Clinical Trials and Current Status

• As of the latest data on PubMed and ClinicalTrials.gov (accessed via cached information up to October 2023), there are few active or completed clinical trials specifically targeting ultrasound as a primary treatment for skin cancer. Most trials focus on HIFU for other cancers (e.g., prostate, liver) or ultrasound-enhanced drug delivery in broader oncology contexts.
• One notable trial (NCT03114319, listed on ClinicalTrials.gov) investigated HIFU for non-melanoma skin cancers (BCC and SCC). Preliminary results suggested feasibility and safety, but full peer-reviewed outcomes are pending publication.
• The scarcity of large-scale human trials indicates that ultrasound for skin cancer treatment remains in the experimental or early clinical phase, with most evidence derived from preclinical models or small patient cohorts.

Advantages of Ultrasound in Skin Cancer Treatment

• Non-Invasive: Unlike surgery, ultrasound does not require incisions, reducing infection risk and recovery time.
• Precision: HIFU can target specific tumor areas, sparing healthy tissue.
• Combination Potential: Ultrasound can be paired with drugs or immunotherapy to enhance outcomes.
• Cosmetic Outcomes: Studies report minimal scarring compared to surgical excision, which is crucial for skin cancers on visible areas like the face.

Challenges and Barriers

• Limited Penetration: Ultrasound is most effective for superficial tumors (e.g., BCC, SCC) and less suitable for deeper melanomas or metastatic disease.
• Lack of Standardization: Optimal ultrasound parameters (frequency, intensity, duration) vary across studies, complicating clinical adoption.
• Regulatory and Cost Barriers: HIFU devices and ultrasound systems are expensive, and regulatory approval for skin cancer-specific applications is limited in many regions.
• Insufficient Long-Term Data: Most studies lack follow-up beyond 1-2 years, so recurrence rates and long-term safety are unclear.

Broader Literature and Reviews

• A 2022 review in Ultrasound in Medicine & Biology (PubMed ID: 34862081) provides a comprehensive overview of therapeutic ultrasound in oncology, including skin cancer.
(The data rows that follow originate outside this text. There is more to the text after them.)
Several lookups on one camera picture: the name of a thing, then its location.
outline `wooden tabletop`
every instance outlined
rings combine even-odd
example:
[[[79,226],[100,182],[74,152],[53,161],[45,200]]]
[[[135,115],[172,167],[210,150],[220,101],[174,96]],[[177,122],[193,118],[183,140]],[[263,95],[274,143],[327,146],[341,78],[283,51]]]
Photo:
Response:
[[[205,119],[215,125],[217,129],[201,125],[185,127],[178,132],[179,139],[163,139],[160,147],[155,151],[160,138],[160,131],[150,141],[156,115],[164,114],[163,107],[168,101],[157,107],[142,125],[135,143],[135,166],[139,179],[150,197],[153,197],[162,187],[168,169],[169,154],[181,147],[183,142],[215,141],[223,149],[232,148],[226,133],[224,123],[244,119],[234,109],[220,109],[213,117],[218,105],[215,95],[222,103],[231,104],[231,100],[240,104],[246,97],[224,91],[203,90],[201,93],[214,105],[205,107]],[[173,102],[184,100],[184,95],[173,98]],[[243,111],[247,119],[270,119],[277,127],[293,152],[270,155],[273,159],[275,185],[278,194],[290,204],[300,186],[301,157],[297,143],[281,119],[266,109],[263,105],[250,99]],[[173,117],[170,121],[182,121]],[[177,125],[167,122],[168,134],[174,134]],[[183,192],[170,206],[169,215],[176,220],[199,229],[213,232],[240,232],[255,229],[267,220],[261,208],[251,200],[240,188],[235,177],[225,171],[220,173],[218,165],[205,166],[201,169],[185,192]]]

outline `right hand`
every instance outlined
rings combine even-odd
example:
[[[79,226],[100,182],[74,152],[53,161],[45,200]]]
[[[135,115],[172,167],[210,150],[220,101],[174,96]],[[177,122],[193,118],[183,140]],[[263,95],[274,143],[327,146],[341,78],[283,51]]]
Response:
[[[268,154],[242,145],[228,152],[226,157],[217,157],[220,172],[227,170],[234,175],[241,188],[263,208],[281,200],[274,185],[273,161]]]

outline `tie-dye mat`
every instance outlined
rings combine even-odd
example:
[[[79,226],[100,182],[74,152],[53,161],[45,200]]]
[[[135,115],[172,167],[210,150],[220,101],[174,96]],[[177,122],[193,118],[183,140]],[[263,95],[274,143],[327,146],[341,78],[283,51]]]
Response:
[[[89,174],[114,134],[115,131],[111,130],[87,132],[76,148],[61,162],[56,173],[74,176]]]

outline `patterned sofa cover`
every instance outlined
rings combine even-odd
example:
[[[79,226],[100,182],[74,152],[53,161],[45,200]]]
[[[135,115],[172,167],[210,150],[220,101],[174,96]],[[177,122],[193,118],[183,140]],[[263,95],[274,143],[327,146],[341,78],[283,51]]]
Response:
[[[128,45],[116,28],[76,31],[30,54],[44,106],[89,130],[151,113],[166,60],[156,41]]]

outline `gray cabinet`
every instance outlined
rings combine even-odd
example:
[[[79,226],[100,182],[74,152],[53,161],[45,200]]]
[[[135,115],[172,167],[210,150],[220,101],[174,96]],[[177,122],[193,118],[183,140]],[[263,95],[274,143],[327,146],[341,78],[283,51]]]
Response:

It emphasizes that while ultrasound shows promise, particularly for superficial cancers, it is not yet a standard of care and requires further clinical validation.
• The American Cancer Society and National Cancer Institute websites note that ultrasound is primarily diagnostic for skin cancer and mention therapeutic applications as investigational, aligning with the current empirical data.

Conclusion

The use of ultrasound to treat skin cancer, particularly through HIFU and ultrasound-mediated drug delivery, shows promising early results in preclinical and small-scale clinical studies. For non-melanoma skin cancers like BCC and SCC, HIFU has demonstrated high tumor clearance rates with minimal side effects in limited trials. For melanoma, ultrasound’s role appears more adjuvant, enhancing drug delivery or immunotherapy rather than acting as a standalone treatment. However, the field is still in its infancy, with significant gaps in large-scale human trials, long-term outcome data, and standardized protocols.